…something happened…
A lot of Stephen King’s older works revolve around younger (or at least simpler) themes: little boy versus the haunted hotel, aliens from outer space, teenagers fighting a demon-possessed car. His more recent books seem to be taking a gloomier tone, and involve a lot more soul-searching. The main characters are all getting older, and having to come to terms with their eventual mortality. Books like Revival feature all of the mundane nastiness that can come from real life, like cancer, and substance abuse, and domestic homicide. And, of course, stupid and pointless accidents.
Jamie Morton is six years old when he meets Reverend Charles Jacobs, the cheerful, intelligent young minister who moves to Harlow in 1962 to become the town’s new preacher. Three years later Jacobs responds to tragedy by throwing away his faith and his career in one blistering sermon that alienates most of the town and kills whatever faith nine-year-old Jamie might have had left.
In 1992 Jamie stumbles across Charles Jacobs again. Jacobs has turned a passion for the study of electricity into something much more. It starts with impossible photographs taken at an amusement park; by 2008 he’s using his “secret electricity” to heal cancer and paralysis and congenital handicaps, curing people by the thousands. And Jamie gets more and more wary every time Pastor Jacobs comes back into his life. It’s not just that Jacobs obviously doesn’t believe a word of what he’s preaching during his tent-revivals; the cures are real even if the testimonials aren’t. It’s that the former minister-turned-carnival-barker-turned-revival-preacher is looking for something he won’t explain, and he isn’t even concerned that a small number of the people he’s cured have had some weird side-effects.

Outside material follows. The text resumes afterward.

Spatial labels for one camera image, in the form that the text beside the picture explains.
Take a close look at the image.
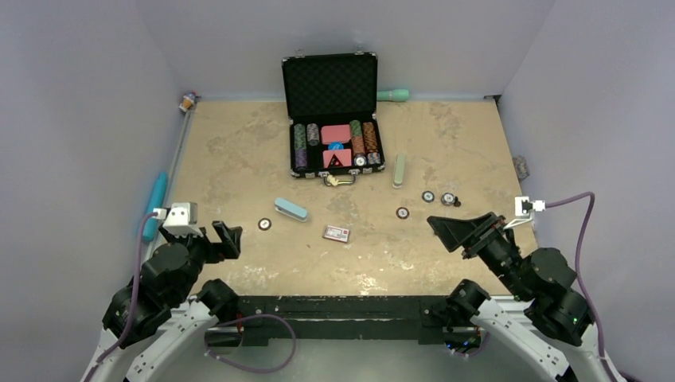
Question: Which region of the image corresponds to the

The plot to parts of Revival reads like a “best-of” Stephen King collection: after his small town gets turned upside down by a horrible accident, the main character has a teenage romance, loses at least one family member to cancer and another to violence, makes a name for himself in the music industry and, ta-daah, becomes an addict. (Heroin here, although it could easily have been coke or alcohol or prescription pain medication; King does love his substance-abuse themes.)
King also has his usual habit of telling you, way ahead of time, that something awful will happen shortly. He usually gives you enough information to guess what’s going to happen, and gives you enough time to wonder if maybe you’re guessing wrong. And then it’s still shocking when it happens anyway. The scenes of tragedy alternate with scenes where the main character actually gets to be happy for a while, just so it will hurt that much more when it all comes crashing down. I sometimes wonder if Stephen King and George R.R. Martin compare notes about the best way to torment their characters. (Okay, that’s probably unfair. Stephen King writes a lot of violence and murder and plain-old suffering and loss, but good grief he’s not that bad.)

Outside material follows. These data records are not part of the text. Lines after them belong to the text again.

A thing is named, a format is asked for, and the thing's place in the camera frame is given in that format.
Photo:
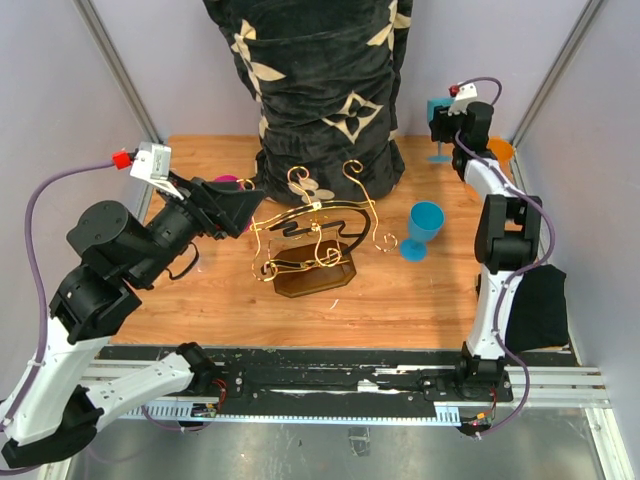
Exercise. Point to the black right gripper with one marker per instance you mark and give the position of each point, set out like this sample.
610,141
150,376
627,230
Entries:
441,122

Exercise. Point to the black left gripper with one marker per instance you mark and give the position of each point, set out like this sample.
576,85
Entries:
230,207

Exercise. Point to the magenta wine glass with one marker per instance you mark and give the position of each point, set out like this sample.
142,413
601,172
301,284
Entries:
229,179

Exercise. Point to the blue wine glass front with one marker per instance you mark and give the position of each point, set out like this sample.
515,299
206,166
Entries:
440,156

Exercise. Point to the blue wine glass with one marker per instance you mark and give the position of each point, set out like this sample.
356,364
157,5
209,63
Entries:
424,223
440,156

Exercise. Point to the orange wine glass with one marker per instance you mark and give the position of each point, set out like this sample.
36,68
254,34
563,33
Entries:
502,149

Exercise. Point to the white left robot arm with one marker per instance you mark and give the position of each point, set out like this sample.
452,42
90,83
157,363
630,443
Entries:
52,416

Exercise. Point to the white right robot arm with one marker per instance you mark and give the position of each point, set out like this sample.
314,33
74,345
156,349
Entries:
506,243

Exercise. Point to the black floral plush blanket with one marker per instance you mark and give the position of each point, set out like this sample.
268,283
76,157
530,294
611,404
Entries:
326,76

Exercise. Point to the black cloth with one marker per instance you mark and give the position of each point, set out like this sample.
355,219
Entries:
538,317

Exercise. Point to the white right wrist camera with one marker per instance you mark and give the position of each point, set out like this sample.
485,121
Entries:
463,96

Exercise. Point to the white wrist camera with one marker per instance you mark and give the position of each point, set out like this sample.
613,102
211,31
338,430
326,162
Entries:
150,163
463,96

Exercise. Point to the gold wire wine glass rack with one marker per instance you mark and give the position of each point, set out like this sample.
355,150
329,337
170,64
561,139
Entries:
309,249

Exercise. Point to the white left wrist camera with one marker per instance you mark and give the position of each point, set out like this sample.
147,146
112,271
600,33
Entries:
150,163

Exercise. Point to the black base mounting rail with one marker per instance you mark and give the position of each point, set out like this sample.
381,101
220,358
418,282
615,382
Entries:
319,385

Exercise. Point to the aluminium frame post right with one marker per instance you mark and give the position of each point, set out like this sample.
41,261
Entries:
571,45

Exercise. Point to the aluminium frame post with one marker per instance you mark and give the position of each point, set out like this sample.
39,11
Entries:
92,19
571,45

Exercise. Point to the aluminium frame post left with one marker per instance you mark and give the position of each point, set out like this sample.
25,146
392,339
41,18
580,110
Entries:
92,19

The story covers five decades in the life of Jamie Morton, all of it being told by Jamie himself as he looks back, full of regrets. You’d think that memories of teenage love and garage bands and family reunions might drag a little at times, but this is Stephen King we’re talking about here, so there wasn’t any point where I was bored. It helps that everything, even the moments where Jamie was at least a little at peace with himself, are all tinged with this creeping sense of unease.
I found the pacing of this book a little strange. Most of it is Jamie’s reminiscences about his life, his family, and his almost accidental music career, second-guessing himself the entire time and wondering how things would have turned out if he’d done things just a little differently. The final revelation of everything that the story’s been leading up to covers maybe fifty pages. I tore through the entire novel in a few days, and by the end felt like I’d just read a short story. Not a complaint; I’d choose a Stephen King short story over water and food, and possibly air. It just didn’t seem like there had been enough story to fill all four hundred pages.
Secret electricity aside, I can’t work for a man who’s taking revenge on broken people because he can’t take revenge on God…
A big part of the horror in Revival is not just what Jacobs is looking for, but how much he changes while he’s looking for it. Jacobs is performing actual miracles, and none of it means a damn thing to him. It’s all been a way to rake in the cash to fund more experiments. The man who starts out the book giving a six-year-old tips on how to make a good mountain for his toy army ends up this frighteningly bitter, dismissive person who couldn’t care less about any side-effects his methods might have caused. In fact he actively feels that the people he cures don’t deserve any concern from him, or even any truth, simply because they’re holding on to what he thinks of as a pretty lie.
Complex characters and a decades-long story aside, there’s a very satisfying Lovecraftian feel to a lot of the book. It comes through in the occasional random phrase, or the odd things repeated by those who come out of Jacobs’s procedures just slightly…wrong. And of course it comes though in what Jacobs eventually finds. Yes, you do get to see the results of his final experiment, and no, it won’t make you happy. Stephen King may be spending more and more time wondering about the great hereafter and how he feels about it, but he’s not out to make anyone feel comfortable about it.